# Paradise Cove public beach access?



## Green Eyed Hapa (Mar 12, 2014)

Will be at Marriott Ko Olina in May. Does anyone know where the public beach access is for Paradise Cove Beach?


----------



## artringwald (Mar 12, 2014)

This site tells how to get there by car:

http://lookintohawaii.com/article.aspx?id=134

It's a very short walk from the resort:

https://www.google.com/maps?t=h&ll=21.3396286,-158.1215429&spn=0.0190748,0.0273053&q=Wailea+Ekahi+Village,+Wailea+Alanui+Dr,+Kihei,+HI&output=classic&dg=ntvo


----------



## Green Eyed Hapa (Mar 12, 2014)

artringwald said:


> This site tells how to get there by car:
> 
> http://lookintohawaii.com/article.aspx?id=134
> 
> ...



Mahalo nui, Art.


----------



## BocaBoy (Mar 13, 2014)

artringwald said:


> It's a very short walk from the resort:



It is walkable but I would not say "very short" from the Ko Olina Beach Club.  It is an easy walk of 10-15 minutes to the Marriott hotel and Paradise Cove is well past that.


----------



## jsfletch (Mar 13, 2014)

You can get their two ways: 1. Walk north on Aliinui dr to the lanikohonua (sp) sign.

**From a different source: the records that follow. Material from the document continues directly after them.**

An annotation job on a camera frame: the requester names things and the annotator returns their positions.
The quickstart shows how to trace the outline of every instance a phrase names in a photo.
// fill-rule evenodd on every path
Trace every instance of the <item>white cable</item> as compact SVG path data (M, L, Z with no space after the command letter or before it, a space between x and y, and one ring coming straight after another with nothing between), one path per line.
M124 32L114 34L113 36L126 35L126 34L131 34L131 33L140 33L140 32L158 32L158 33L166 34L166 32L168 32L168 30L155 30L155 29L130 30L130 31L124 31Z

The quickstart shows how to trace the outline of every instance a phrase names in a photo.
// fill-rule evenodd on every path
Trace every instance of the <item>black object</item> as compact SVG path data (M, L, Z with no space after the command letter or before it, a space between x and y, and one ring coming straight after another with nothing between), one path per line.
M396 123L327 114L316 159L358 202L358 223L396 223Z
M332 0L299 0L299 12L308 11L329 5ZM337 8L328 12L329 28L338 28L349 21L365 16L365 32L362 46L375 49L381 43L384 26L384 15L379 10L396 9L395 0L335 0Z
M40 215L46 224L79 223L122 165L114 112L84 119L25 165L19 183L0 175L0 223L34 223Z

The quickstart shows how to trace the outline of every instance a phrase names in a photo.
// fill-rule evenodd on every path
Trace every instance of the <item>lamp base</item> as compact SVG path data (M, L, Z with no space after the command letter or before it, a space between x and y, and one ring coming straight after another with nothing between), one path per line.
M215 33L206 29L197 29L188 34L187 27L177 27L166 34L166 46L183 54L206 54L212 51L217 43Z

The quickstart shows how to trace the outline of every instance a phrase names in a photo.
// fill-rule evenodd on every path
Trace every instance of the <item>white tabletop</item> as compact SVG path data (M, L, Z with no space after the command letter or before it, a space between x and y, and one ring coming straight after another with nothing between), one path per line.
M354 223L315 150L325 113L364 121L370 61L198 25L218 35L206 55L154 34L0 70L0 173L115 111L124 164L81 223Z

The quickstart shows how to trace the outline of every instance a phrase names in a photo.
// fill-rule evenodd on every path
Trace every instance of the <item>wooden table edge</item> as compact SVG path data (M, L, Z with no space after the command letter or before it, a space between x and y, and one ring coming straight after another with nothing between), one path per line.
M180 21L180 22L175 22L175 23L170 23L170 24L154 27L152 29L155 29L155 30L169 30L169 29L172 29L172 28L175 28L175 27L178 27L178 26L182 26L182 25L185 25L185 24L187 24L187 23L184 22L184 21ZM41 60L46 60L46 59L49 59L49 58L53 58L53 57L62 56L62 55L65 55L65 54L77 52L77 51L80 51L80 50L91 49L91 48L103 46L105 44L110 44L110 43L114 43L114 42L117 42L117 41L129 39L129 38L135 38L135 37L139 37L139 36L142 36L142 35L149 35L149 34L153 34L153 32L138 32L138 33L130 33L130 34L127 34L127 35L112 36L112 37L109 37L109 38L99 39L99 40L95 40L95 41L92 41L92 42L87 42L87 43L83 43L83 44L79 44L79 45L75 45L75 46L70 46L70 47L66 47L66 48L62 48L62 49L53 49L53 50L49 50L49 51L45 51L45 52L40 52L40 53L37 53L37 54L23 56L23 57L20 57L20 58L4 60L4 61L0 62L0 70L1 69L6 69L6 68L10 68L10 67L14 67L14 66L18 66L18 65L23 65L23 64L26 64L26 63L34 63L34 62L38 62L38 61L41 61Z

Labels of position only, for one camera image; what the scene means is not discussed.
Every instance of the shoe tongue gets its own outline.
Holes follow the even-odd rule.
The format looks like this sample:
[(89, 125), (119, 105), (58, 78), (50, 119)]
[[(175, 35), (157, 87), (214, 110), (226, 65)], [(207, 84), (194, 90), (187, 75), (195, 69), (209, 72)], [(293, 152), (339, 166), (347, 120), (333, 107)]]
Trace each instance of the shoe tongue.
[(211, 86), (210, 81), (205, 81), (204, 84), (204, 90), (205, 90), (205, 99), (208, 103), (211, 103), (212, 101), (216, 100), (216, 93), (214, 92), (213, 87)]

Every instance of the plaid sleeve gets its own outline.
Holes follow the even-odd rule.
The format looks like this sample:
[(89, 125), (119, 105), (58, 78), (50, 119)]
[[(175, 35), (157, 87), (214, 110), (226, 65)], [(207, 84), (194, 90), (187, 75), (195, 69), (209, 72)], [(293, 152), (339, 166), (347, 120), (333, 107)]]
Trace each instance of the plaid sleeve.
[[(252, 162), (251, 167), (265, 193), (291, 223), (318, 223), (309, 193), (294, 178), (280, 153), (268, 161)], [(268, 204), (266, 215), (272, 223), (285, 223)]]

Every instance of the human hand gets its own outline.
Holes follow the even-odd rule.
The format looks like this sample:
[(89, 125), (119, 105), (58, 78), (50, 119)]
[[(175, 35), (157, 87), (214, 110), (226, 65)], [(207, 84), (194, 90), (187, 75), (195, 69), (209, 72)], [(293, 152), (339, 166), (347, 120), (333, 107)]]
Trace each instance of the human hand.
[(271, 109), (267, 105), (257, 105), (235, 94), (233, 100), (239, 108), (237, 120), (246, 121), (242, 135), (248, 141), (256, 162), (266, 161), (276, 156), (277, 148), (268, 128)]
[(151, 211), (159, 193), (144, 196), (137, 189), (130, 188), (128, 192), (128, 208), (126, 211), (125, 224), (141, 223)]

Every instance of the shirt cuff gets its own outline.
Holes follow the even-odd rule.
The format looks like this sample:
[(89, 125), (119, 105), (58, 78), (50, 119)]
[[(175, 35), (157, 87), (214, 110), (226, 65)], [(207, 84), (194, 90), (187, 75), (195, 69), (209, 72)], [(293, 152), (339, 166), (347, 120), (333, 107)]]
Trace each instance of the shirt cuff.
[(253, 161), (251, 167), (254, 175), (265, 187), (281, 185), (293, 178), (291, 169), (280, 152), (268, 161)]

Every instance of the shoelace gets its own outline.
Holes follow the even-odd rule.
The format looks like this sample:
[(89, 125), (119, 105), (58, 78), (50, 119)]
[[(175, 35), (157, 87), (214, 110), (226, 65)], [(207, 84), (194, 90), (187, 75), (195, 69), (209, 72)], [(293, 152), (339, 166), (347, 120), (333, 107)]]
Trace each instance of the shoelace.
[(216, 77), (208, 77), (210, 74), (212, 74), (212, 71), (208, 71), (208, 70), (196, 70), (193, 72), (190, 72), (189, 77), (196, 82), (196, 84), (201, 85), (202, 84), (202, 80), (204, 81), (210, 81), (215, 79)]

Take a left into the parking and you'll see as small public parking area at the end of the parking area you'll see a path to the beach. There are actually two lagoons; one by Paradise Cove and the other in front of Lanikohonua. The other way is to walk past the Ihilani on the beach side you'll see a small path leading to the beach in front of Lanikohonua this beach connects to the paradise cove beach.


----------



## Green Eyed Hapa (Mar 13, 2014)

jsfletch said:


> You can get their two ways: 1. Walk north on Aliinui dr to the lanikohonua (sp) sign. Take a left into the parking and you'll see as small public parking area at the end of the parking area you'll see a path to the beach. There are actually two lagoons; one by Paradise Cove and the other in front of Lanikohonua. The other way is to walk past the Ihilani on the beach side you'll see a small path leading to the beach in front of Lanikohonua this beach connects to the paradise cove beach.



Mahalo.. Is there good snorkeling in these coves?


----------



## jsfletch (Mar 14, 2014)

Usually there are turtles in the Paradise Cove lagoon. I'm told the lanikohonua lagoon is a birthing lagoon so it has a good variety of fish.


----------